It also means that the resulting expression d2 must be
reported to be equal to the original one as d==d2, and
not the other way around.
Since the core may occasionally swap equalities submitted through
\ref theory_api_enqueueFact (for termination reasons), it is
important to submit the above equality by-passing the swapping engine.
This is where enqueueEquality() is useful.
Invariant: enqueueEquality() expects the
argument to be a Theorem of the form e1==e2, where
e2 is a fully simplified expression in the current
context. That is, e2 == simplify(e2). You are responsible
for maintaining this invariant in your decision procedure.
\subsection theory_api_inconsistentThm inconsistentThm() and inconsistent()
If the context is inconsistent, the inconsistent() method
returns true, and inconsistentThm() returns the
Theorem of FALSE (a proof of the contradiction).
\subsection theory_api_isTerm isTerm()
Tests whether the given expression is a term (as opposed to a formula).
\subsection theory_api_isLiteral isLiteral()
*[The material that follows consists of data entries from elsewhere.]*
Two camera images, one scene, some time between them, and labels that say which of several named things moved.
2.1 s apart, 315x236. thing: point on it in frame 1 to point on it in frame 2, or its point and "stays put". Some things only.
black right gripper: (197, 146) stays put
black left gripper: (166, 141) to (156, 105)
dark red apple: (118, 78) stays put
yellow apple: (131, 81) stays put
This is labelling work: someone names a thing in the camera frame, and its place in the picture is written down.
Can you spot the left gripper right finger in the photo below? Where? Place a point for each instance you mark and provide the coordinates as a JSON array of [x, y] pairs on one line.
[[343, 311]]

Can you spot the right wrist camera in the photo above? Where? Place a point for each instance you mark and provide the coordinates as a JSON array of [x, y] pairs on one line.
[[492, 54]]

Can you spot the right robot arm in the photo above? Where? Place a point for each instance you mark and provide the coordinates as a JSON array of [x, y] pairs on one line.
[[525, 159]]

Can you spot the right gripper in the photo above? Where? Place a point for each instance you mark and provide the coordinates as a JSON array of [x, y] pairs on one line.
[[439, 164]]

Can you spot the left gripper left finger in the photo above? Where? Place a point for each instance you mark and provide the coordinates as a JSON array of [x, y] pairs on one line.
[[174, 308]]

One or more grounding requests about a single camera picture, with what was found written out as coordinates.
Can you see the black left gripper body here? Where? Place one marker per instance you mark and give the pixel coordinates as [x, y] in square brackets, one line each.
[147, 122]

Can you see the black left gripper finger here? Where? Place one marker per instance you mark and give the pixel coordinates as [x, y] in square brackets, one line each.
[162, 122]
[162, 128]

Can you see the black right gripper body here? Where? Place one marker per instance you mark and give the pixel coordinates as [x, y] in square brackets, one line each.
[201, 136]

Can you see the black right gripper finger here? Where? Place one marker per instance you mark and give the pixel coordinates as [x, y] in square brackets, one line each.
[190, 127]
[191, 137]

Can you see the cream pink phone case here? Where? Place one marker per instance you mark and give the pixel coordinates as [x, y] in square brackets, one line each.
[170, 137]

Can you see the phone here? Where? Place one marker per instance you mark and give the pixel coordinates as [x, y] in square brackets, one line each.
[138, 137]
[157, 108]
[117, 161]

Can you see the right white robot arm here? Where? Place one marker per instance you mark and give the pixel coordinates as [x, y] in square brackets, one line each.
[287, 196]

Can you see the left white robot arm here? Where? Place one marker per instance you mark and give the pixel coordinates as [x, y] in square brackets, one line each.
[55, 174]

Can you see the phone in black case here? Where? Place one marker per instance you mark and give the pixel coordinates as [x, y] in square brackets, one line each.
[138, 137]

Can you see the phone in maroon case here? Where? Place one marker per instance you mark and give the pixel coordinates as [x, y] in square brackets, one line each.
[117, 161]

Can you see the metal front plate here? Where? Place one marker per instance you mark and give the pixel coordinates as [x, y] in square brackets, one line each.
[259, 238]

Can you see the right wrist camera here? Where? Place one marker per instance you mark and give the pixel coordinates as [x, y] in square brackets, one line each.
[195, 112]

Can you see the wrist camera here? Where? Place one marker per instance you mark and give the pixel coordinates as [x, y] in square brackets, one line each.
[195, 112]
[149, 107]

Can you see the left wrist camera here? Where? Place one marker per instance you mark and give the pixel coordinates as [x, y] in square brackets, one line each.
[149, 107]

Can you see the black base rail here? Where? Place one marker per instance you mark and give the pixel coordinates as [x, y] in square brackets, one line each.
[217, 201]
Tests whether the given formula is a literal (is an atomic formula or
its negation).
\subsection theory_api_isAtomic isAtomic()
Tests whether the given term or formula is atomic. In CVC3 it
means that the expression does not contain formulas as subexpressions
(for instance, as conditions in the IF-THEN-ELSE operator).
This method is relatively expensive when called for the first time,
but it caches the result in the Expr attributes, so the amortized
complexity tends to be rather low.
\subsection theory_api_updateHelper updateHelper()
This method replaces all the immediate children of the given
expression by their canonical representatives w.r.t. the union-find
database, and returns the corresponding Theorem e==e1.
This function is convenient to use inside \ref theory_api_update
for rewriting d, the expression being updated. However, it
only works when the changed subexpression in d is its
immediate child.
\subsection theory_api_getType getType()
\subsection theory_api_getTCC getTCC()
\subsection theory_api_parseExpr parseExpr()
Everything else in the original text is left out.